Though the problem is obviously well-known, I guess an issue to track any progress on it can't hurt. :) If anyone wants to help, by far the best way would be to find a usefully reproducible system configuration that exhibits the same problem that the server has, such that could be experimented upon to find the root cause. The proximate cause of the problem is clearly I/O-related, in that I/O operations that should be simple (such as write-faulting a page in a memory-mapped file, opening a file, unlinking a file, and such things) can take multiple (and even multiple tens of) seconds. Miscellaneous observations that I have made include the following: * Oftentimes, when such I/O dips happen, I observe (in vmstat) not increased I/O activity, but rather *decreased* activity, making it seem like the system is just not doing anything. * I/O dips seem to correlate to some degree to sync/fsync/fdatasync calls occurring in other processes (for instance, the mysql daemon serving the forums and Bugzilla sometimes syncs its table files after completing a transaction, and that often seems to occur at the same time as an I/O dip in other processes). The exact nature and strength of the correlation are unknown, however. * The system often has several gigabytes of RAM unallocated to processes, so there should be more than enough block cache space to not have to block I/O operations. I suspect the problem is somehow connected to the I/O configuration, which currently looks like this (using glamorous ASCII art): sda1 --.--> md0 --> swap sdb1 -/ sda2 --.--> md1 --> /boot (ext3) sdb2 -/ sda3 --.--> LVM PV --> LVM LV --> Minimap filesystem (ext3) sdb3 -/ sda4 --.--> md2 --> LVM PV ---> LVM LV --> Root filesystem (xfs) sdb4 -/ \-> LVM LV --> Game data filesystem (xfs) However, the nature of the server, as being both remotely hosted, and holding a lot of data, makes it hard to experiment with lots of different configurations, so it's hard to nail down what exactly in this matrix actually constitutes the root cause. For that reason, it would be very helpful to have a more minimal system setup that causes the problem and can be experimented on.

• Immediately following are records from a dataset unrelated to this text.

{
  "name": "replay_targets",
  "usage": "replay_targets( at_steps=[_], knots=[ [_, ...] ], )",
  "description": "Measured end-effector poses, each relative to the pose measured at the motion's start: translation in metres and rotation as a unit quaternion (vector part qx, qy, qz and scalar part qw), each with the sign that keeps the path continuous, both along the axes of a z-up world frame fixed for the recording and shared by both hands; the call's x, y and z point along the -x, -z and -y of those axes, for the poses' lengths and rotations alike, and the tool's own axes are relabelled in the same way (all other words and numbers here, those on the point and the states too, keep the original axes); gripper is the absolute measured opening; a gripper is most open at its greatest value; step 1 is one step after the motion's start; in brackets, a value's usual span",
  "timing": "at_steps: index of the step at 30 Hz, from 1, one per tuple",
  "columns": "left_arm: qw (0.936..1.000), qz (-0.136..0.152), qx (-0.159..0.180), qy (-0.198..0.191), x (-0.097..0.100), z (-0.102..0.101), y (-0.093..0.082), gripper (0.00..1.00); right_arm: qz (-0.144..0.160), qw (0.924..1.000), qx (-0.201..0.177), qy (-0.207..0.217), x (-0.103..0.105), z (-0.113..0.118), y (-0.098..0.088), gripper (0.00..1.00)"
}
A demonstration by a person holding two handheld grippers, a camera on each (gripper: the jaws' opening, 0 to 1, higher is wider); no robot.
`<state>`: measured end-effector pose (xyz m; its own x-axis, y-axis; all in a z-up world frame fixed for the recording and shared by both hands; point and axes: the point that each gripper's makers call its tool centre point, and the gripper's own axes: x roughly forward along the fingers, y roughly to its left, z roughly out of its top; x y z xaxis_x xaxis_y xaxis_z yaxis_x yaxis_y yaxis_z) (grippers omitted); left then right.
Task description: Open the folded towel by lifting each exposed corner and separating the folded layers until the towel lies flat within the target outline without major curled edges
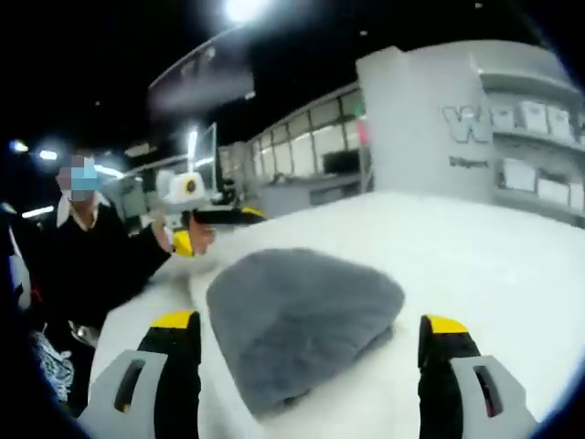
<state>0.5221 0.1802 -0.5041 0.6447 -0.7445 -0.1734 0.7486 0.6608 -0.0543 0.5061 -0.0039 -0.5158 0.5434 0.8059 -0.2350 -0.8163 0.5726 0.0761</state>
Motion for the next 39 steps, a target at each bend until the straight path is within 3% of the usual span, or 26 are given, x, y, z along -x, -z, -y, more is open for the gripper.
replay_targets(
  at_steps=[3,5,11,14,17,18,20,26,32,39],
  knots=[
    [0.9991,0.021,-0.004,-0.037,-0.014,-0.018,-0.008,1.00,0.010,0.9996,-0.012,0.022,-0.006,0.007,-0.010,1.00],
    [0.9975,0.025,-0.010,-0.065,-0.020,-0.027,-0.010,1.00,0.026,0.9991,0.000,0.034,-0.010,0.012,-0.012,1.00],
    [0.9946,0.054,0.001,-0.089,-0.022,-0.036,-0.030,1.00,0.060,0.9967,0.006,0.055,-0.015,0.019,-0.024,1.00],
    [0.9931,0.057,-0.008,-0.102,-0.017,-0.038,-0.035,0.99,0.076,0.9950,0.009,0.065,-0.019,0.026,-0.036,1.00],
    [0.9918,0.043,-0.009,-0.120,-0.017,-0.044,-0.038,0.92,0.089,0.9930,0.009,0.078,-0.021,0.033,-0.044,1.00],
    [0.9918,0.045,-0.006,-0.119,-0.015,-0.043,-0.039,0.94,0.090,0.9927,0.007,0.080,-0.020,0.035,-0.046,1.00],
    [0.9934,0.037,0.001,-0.109,-0.010,-0.036,-0.040,0.99,0.090,0.9923,0.000,0.085,-0.021,0.038,-0.049,1.00],
    [0.9944,0.024,0.005,-0.103,-0.003,-0.028,-0.037,0.98,0.085,0.9920,0.002,0.094,-0.025,0.044,-0.046,1.00],
    [0.9933,-0.002,0.007,-0.116,-0.006,-0.031,-0.025,0.97,0.069,0.9930,0.004,0.096,-0.022,0.046,-0.038,0.99],
    [0.9918,-0.009,0.015,-0.127,-0.011,-0.036,-0.022,0.96,0.050,0.9937,0.004,0.101,-0.031,0.054,-0.027,0.98]
  ],
)
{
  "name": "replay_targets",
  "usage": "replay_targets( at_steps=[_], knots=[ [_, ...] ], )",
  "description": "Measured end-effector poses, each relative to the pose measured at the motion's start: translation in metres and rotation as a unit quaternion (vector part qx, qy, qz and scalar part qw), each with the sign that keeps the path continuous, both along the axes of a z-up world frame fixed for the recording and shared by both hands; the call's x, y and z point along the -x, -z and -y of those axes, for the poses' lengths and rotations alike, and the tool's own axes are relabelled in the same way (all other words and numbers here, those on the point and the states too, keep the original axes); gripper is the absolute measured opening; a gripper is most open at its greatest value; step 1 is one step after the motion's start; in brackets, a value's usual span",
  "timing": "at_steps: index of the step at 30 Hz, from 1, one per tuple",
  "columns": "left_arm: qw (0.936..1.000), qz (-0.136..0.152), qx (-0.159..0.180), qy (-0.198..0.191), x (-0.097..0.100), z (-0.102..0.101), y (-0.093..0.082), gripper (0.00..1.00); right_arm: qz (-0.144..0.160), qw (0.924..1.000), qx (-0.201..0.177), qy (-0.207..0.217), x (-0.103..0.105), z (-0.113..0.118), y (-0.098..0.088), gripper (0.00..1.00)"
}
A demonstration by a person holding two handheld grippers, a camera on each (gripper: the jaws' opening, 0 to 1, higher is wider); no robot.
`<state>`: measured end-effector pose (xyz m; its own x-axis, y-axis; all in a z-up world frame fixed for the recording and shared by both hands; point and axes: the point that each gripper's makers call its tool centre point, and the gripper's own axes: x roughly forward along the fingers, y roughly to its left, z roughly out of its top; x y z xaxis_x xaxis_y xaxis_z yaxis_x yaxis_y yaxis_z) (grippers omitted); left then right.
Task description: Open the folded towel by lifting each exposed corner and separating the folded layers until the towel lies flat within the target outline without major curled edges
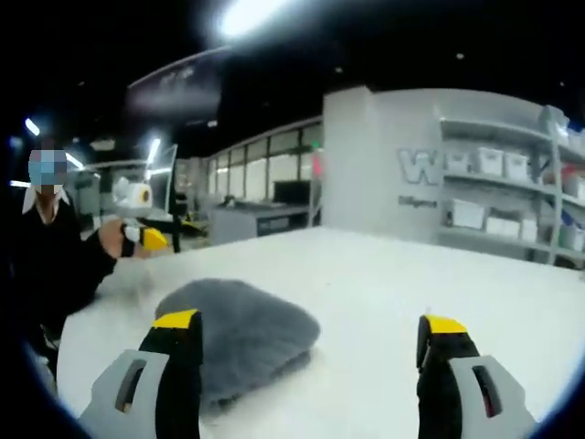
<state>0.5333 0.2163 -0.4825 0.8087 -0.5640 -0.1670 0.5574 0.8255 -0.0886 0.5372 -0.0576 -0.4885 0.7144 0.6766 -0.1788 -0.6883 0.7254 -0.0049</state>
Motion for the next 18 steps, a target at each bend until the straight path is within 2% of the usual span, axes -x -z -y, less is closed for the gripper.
replay_targets(
  at_steps=[6,12,16,18],
  knots=[
    [0.9999,0.000,0.001,-0.013,-0.008,-0.016,-0.002,0.96,-0.009,0.9999,-0.007,0.006,-0.005,0.007,0.003,0.97],
    [0.9997,-0.014,-0.001,-0.019,-0.014,-0.024,0.005,0.96,-0.015,0.9998,-0.012,0.011,-0.010,0.012,0.006,0.96],
    [0.9995,-0.029,-0.004,-0.010,-0.012,-0.025,0.010,0.96,-0.015,0.9995,-0.007,0.027,-0.016,0.023,0.008,0.94],
    [0.9987,-0.051,0.003,-0.005,-0.009,-0.027,0.016,0.95,-0.029,0.9992,-0.004,0.029,-0.016,0.028,0.012,0.94]
  ],
)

In this context, it should be said that my own home server uses a somewhat similar I/O setup (it has two disks md-RAID'ed together into a LVM PV that hosts a couple of LVs with xfs, and some other disks merely LVM'd together to host a larger ReiserFS filesystem) and displays problems that are not entirely dissimilar (in particular, I run a `du' process on large parts of the filesystems once a week, which causes severe I/O dips), so it is probably a good place to start.
It is also worth noting some events that has affected the I/O performance of the system. The two disks in the systems were not RAID'ed together, so one disk held the root filesystem and minimap data, and the other held the game data. Under that regime, I/O was quite fine. The system was then running Debian 5.0, so Linux 2.6.26 IIRC. Then, a near hard-drive crash occurred, and so I RAID'ed the disks to protect the data and the system, which made I/O much worse, though not entirely as atrocious as it is now. I then upgraded the system to Debian 6.0 since 5.0 had stopped being supported, which upgraded the kernel to 2.6.32 (and the init scripts no longer support 2.6.26, so I couldn't revert to it), and that made I/O performance the worst ever. I then installed 3.2.0 from Debian backports, which made I/O performance *slightly* better, but still as completely unplayable as it is now. I then compiled 3.5.4 from source to be able to do some testing (it enabled me, among other things, to enable latencytop and ftrace), but it doesn't seem to have affected I/O performance at all, either positively or negatively. This is the kernel that the server is still using.
Its not visible clearly where your problem is as I know very few about your server software internals. But I might be able to meet you in person or online and have a chat about what possibly can be changed. I am located in central Stockholm area on working days and Södertälje on evenings, weekends and holidays. As a last resort you probably should revert back to old kernel and not touch it until problem is solved. Meanwhile build a stage server with new Linux and try to nail the problem and fix it locally.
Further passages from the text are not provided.